Marine Le Pen est-elle le diable ?

Professeur honoraire
 

On a le droit de préférer Emmanuel Macron à Marine Le Pen ou de penser qu’aucun des deux ne mérite son suffrage. Encore faut-il lire leurs projets, les comparer et prendre une décision réfléchie en connaissance de cause. Sortir d’une vision manichéenne de la situation politique. Non pas réagir selon des réflexes pavloviens.

Depuis que les sondages semblent confirmer que Marine Le Pen pourrait faire un score important au second tour – voire l’emporter -, et qu’elle s’est alliée avec Nicolas Dupont-Aignan, on assiste à une résurgence de la diabolisation du Front national. Tout se passe comme si on voulait persuader les Français que l’élection de Marine Le Pen équivaudrait à un retour à la France pétainiste, avec laquelle les fondateurs du FN auraient collaboré. C’est la reductio ad Hitlerum censée disqualifier définitivement l’adversaire.

François Hollande lui-même, au sommet européen sur le Brexit, a appelé – symboliquement depuis Bruxelles ? – tous ceux « qui ne veulent pas de Mme Le Pen à prendre le bulletin Macron », ajoutant, comme s’il était un directeur de conscience labellisé : « Cela ne devrait pas être un sujet de discussion pour les forces républicaines : le 7 mai, on prend le bulletin Macron et on considère que c’est le bulletin qui empêche l’extrême droite. » Le mot est lâché. La condamnation sans appel.

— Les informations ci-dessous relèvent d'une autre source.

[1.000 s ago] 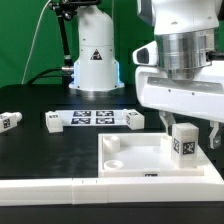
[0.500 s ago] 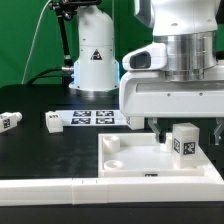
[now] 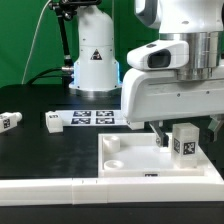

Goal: Assemble one leg

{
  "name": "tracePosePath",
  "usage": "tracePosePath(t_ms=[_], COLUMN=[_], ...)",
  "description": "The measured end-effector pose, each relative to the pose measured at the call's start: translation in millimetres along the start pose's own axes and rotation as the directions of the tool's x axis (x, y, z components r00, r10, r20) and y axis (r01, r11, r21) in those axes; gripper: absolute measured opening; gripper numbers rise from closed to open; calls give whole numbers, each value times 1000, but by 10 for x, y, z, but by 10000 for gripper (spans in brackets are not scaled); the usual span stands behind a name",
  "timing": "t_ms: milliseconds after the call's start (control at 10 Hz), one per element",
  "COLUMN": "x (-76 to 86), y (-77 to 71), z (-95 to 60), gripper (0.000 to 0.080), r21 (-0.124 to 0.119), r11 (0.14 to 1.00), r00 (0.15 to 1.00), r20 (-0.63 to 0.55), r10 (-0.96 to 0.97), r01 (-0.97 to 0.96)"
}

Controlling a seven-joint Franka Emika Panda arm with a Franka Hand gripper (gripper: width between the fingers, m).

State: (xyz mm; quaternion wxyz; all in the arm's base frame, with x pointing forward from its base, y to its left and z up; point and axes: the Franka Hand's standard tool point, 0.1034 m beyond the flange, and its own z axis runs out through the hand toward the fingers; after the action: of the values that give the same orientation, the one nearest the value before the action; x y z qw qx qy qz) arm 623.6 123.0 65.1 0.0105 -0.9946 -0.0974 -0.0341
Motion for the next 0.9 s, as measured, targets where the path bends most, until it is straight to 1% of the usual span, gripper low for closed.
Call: tracePosePath(t_ms=[100,200,300,400,800,900], x=[-1,-1,-1,-1,-1,0], y=[-1,0,1,1,2,2], z=[1,2,3,3,3,2], gripper=[621,442,442,288,288,288], r21=[0,0,0,0,0,1], r11=[1000,1000,1000,1000,999,996], r00=[1000,1000,1000,1000,999,996], r20=[0,0,0,0,0,-1], r10=[4,4,4,4,34,87], r01=[-4,-4,-4,-4,-34,-87])
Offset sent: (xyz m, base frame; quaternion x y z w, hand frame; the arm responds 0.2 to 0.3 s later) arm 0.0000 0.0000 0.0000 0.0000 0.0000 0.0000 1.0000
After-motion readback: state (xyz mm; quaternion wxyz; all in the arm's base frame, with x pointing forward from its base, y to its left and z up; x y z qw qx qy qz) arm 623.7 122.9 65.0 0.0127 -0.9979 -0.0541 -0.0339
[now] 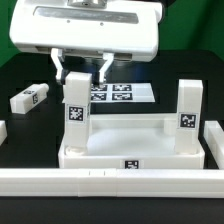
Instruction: Assemble desk
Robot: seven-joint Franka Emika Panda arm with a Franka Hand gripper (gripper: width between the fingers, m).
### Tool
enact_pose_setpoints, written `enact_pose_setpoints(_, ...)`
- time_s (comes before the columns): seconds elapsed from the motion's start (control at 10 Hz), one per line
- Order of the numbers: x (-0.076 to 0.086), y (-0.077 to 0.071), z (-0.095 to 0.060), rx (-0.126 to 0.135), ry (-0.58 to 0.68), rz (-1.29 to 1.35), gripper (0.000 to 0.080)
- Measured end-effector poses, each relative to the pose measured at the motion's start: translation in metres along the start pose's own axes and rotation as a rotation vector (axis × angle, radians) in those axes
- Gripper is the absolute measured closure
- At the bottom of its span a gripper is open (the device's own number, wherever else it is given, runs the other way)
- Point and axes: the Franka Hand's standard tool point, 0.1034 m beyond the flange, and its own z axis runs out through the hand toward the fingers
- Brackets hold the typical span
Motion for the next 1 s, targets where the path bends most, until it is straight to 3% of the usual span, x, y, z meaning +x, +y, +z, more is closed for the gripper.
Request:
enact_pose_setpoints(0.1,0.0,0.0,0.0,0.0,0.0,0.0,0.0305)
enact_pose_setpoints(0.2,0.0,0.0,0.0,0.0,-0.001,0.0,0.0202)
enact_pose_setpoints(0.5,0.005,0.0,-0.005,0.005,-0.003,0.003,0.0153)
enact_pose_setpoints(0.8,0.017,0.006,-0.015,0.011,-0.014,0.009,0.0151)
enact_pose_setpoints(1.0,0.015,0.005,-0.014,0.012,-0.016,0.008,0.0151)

Qui connaît un peu l’Histoire de France pourrait rétorquer que le PCF n’est entré dans la résistance active à l’occupant qu’en juin 1941, après la fin du pacte de non-agression entre Hitler et Staline ; que de très nombreux députés de gauche ont voté les pleins pouvoirs à Pétain ; que des collaborateurs notoires, comme Marcel Déat ou Pierre Laval, étaient d’anciens socialistes ; et que des militants de l’extrême droite d’alors ont rejoint, dès le début, la Résistance…

Faut-il rappeler que le parcours de François Mitterrand ne fut pas dépourvu d’ambiguïtés ? Qu’il fut décoré de la Francisque et conserva de l’amitié pour René Bousquet, secrétaire général de la police de Vichy et organisateur de la rafle du Vel’ d’Hiv’ ?

De même, quand le curé de la paroisse Saint-Merry estime qu’« il faut faire barrage au Front national en allant voter, et en allant voter Macron » – alors que la Conférence des évêques de France s’est contentée, jusqu’ici, de rappeler ses « fondamentaux pour aider au discernement » mais sans appeler « à voter pour l’un ou l’autre candidat » –, voue-t-il aux gémonies les catholiques qui ne suivraient pas sa recommandation ?

Lancer des anathèmes, faire de tels amalgames n’est pas seulement manifester son ignorance de l’Histoire : c’est contre-productif. Quoi qu’on pense de la candidate soutenue par le Front national et de ses prises de position, on ne peut pas convoquer l’Histoire, de manière partielle et partisane, sans se déconsidérer soi-même.

Diaboliser l’adversaire, c’est, paradoxalement, reconnaître son impuissance à faire un examen critique de son programme, son incapacité à le contrer par des arguments rationnels.